▶ _To do_: Without changing a character, output all of the records.

▶ _Available data_:
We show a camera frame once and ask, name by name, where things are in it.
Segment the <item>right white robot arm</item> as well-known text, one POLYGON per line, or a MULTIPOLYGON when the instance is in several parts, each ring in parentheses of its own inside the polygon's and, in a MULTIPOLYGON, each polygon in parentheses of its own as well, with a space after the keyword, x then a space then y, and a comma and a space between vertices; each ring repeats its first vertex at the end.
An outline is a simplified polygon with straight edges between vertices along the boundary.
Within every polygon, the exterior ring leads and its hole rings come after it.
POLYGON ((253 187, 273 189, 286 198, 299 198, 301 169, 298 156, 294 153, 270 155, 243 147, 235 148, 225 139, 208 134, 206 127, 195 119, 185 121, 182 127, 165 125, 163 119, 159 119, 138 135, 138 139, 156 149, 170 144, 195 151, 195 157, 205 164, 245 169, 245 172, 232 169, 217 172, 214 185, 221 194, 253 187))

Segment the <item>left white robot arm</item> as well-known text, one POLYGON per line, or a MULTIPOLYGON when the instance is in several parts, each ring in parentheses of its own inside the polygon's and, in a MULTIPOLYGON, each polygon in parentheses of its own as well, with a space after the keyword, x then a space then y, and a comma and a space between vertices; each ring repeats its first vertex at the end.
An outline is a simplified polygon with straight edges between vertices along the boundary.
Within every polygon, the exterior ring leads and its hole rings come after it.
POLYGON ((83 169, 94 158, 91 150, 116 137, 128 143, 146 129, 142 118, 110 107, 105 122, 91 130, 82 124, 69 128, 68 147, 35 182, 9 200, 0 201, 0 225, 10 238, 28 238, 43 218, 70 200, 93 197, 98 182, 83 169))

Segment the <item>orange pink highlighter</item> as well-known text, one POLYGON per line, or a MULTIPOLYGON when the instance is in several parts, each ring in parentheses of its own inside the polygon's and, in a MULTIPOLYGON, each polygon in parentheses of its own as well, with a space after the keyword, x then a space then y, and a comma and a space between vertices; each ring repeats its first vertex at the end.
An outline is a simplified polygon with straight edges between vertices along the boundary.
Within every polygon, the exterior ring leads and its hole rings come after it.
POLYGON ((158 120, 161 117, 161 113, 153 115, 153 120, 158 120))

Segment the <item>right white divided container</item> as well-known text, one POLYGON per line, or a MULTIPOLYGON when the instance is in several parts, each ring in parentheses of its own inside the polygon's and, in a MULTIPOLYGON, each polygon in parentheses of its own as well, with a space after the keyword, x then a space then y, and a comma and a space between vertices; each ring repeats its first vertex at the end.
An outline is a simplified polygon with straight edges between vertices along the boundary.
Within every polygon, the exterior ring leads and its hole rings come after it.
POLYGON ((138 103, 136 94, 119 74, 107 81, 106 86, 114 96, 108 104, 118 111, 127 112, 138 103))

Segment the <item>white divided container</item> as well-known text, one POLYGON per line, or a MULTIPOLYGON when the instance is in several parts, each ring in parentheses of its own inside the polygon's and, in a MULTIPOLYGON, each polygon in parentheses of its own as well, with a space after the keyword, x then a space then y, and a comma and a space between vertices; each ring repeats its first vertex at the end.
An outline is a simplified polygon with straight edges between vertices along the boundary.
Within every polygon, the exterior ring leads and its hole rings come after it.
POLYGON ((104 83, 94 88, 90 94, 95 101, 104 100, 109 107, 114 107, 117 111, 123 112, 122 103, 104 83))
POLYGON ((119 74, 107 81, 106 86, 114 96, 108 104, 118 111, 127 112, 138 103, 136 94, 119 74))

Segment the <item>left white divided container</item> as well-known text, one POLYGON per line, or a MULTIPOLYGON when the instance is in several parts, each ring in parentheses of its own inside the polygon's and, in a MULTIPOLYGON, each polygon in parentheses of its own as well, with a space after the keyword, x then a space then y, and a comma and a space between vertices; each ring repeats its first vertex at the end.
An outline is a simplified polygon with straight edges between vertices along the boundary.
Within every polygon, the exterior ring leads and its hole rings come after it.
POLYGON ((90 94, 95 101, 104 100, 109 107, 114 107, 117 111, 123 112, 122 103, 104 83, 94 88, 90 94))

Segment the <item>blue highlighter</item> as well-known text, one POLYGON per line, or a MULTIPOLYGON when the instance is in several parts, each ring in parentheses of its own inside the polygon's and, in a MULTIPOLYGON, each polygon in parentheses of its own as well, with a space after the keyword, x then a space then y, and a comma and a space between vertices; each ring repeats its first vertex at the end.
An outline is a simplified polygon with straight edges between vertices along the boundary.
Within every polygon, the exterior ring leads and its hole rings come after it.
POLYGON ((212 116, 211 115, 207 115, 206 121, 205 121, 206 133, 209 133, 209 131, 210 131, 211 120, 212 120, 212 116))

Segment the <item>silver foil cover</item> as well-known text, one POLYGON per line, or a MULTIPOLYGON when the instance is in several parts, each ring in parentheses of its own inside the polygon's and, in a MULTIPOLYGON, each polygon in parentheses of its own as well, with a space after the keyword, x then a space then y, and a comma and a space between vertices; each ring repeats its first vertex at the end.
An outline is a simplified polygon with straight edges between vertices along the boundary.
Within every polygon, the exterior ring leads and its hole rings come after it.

▶ _Written solution_:
We show a camera frame once and ask, name by name, where things are in it.
Segment the <item>right white robot arm</item> as well-known text, one POLYGON per line, or a MULTIPOLYGON when the instance is in several parts, each ring in parentheses of its own inside the polygon's and, in a MULTIPOLYGON, each polygon in parentheses of its own as well, with a space after the keyword, x then a space then y, and a comma and a space between vertices; each ring repeats its first vertex at the end.
An outline is a simplified polygon with straight edges between vertices along the boundary.
Within every polygon, the exterior ring leads and its hole rings come after it.
POLYGON ((253 187, 273 189, 286 198, 299 198, 301 169, 298 156, 294 153, 270 155, 243 147, 235 148, 225 139, 208 134, 206 127, 195 119, 185 121, 182 127, 165 125, 163 119, 159 119, 138 135, 138 139, 156 149, 170 144, 195 151, 195 157, 205 164, 245 169, 245 172, 232 169, 217 172, 214 185, 221 194, 253 187))

Segment the <item>left white robot arm</item> as well-known text, one POLYGON per line, or a MULTIPOLYGON when the instance is in several parts, each ring in parentheses of its own inside the polygon's and, in a MULTIPOLYGON, each polygon in parentheses of its own as well, with a space after the keyword, x then a space then y, and a comma and a space between vertices; each ring repeats its first vertex at the end.
An outline is a simplified polygon with straight edges between vertices along the boundary.
Within every polygon, the exterior ring leads and its hole rings come after it.
POLYGON ((83 169, 94 158, 91 150, 116 137, 128 143, 146 129, 142 118, 110 107, 105 122, 91 130, 82 124, 69 128, 68 147, 35 182, 9 200, 0 201, 0 225, 10 238, 28 238, 43 218, 70 200, 93 197, 98 182, 83 169))

Segment the <item>orange pink highlighter</item> as well-known text, one POLYGON per line, or a MULTIPOLYGON when the instance is in several parts, each ring in parentheses of its own inside the polygon's and, in a MULTIPOLYGON, each polygon in parentheses of its own as well, with a space after the keyword, x then a space then y, and a comma and a space between vertices; each ring repeats its first vertex at the end.
An outline is a simplified polygon with straight edges between vertices along the boundary.
Within every polygon, the exterior ring leads and its hole rings come after it.
POLYGON ((158 120, 161 117, 161 113, 153 115, 153 120, 158 120))

Segment the <item>right white divided container</item> as well-known text, one POLYGON per line, or a MULTIPOLYGON when the instance is in several parts, each ring in parentheses of its own inside the polygon's and, in a MULTIPOLYGON, each polygon in parentheses of its own as well, with a space after the keyword, x then a space then y, and a comma and a space between vertices; each ring repeats its first vertex at the end.
An outline is a simplified polygon with straight edges between vertices along the boundary.
Within every polygon, the exterior ring leads and its hole rings come after it.
POLYGON ((138 103, 136 94, 119 74, 107 81, 106 86, 114 96, 108 104, 118 111, 127 112, 138 103))

Segment the <item>white divided container</item> as well-known text, one POLYGON per line, or a MULTIPOLYGON when the instance is in several parts, each ring in parentheses of its own inside the polygon's and, in a MULTIPOLYGON, each polygon in parentheses of its own as well, with a space after the keyword, x then a space then y, and a comma and a space between vertices; each ring repeats its first vertex at the end.
An outline is a simplified polygon with straight edges between vertices along the boundary.
Within every polygon, the exterior ring leads and its hole rings come after it.
POLYGON ((104 83, 94 88, 90 94, 95 101, 104 100, 109 107, 114 107, 117 111, 123 112, 122 103, 104 83))
POLYGON ((119 74, 107 81, 106 86, 114 96, 108 104, 118 111, 127 112, 138 103, 136 94, 119 74))

Segment the <item>left white divided container</item> as well-known text, one POLYGON per line, or a MULTIPOLYGON when the instance is in several parts, each ring in parentheses of its own inside the polygon's and, in a MULTIPOLYGON, each polygon in parentheses of its own as well, with a space after the keyword, x then a space then y, and a comma and a space between vertices; each ring repeats its first vertex at the end.
An outline is a simplified polygon with straight edges between vertices along the boundary.
Within every polygon, the exterior ring leads and its hole rings come after it.
POLYGON ((90 94, 95 101, 104 100, 109 107, 114 107, 117 111, 123 112, 122 103, 104 83, 94 88, 90 94))

Segment the <item>blue highlighter</item> as well-known text, one POLYGON per line, or a MULTIPOLYGON when the instance is in several parts, each ring in parentheses of its own inside the polygon's and, in a MULTIPOLYGON, each polygon in parentheses of its own as well, with a space after the keyword, x then a space then y, and a comma and a space between vertices; each ring repeats its first vertex at the end.
An outline is a simplified polygon with straight edges between vertices along the boundary.
Within every polygon, the exterior ring leads and its hole rings come after it.
POLYGON ((212 116, 211 115, 207 115, 206 121, 205 121, 206 133, 209 133, 209 131, 210 131, 211 120, 212 120, 212 116))

Segment the <item>silver foil cover</item> as well-known text, one POLYGON per line, or a MULTIPOLYGON when the instance is in several parts, each ring in parentheses of its own inside the polygon's and, in a MULTIPOLYGON, each polygon in parentheses of its own as well, with a space after the keyword, x then a space then y, and a comma and a space between vertices; each ring repeats its first vertex at the end.
An outline is a simplified polygon with straight edges between vertices along the boundary.
Within every polygon, the exterior ring leads and its hole rings come after it.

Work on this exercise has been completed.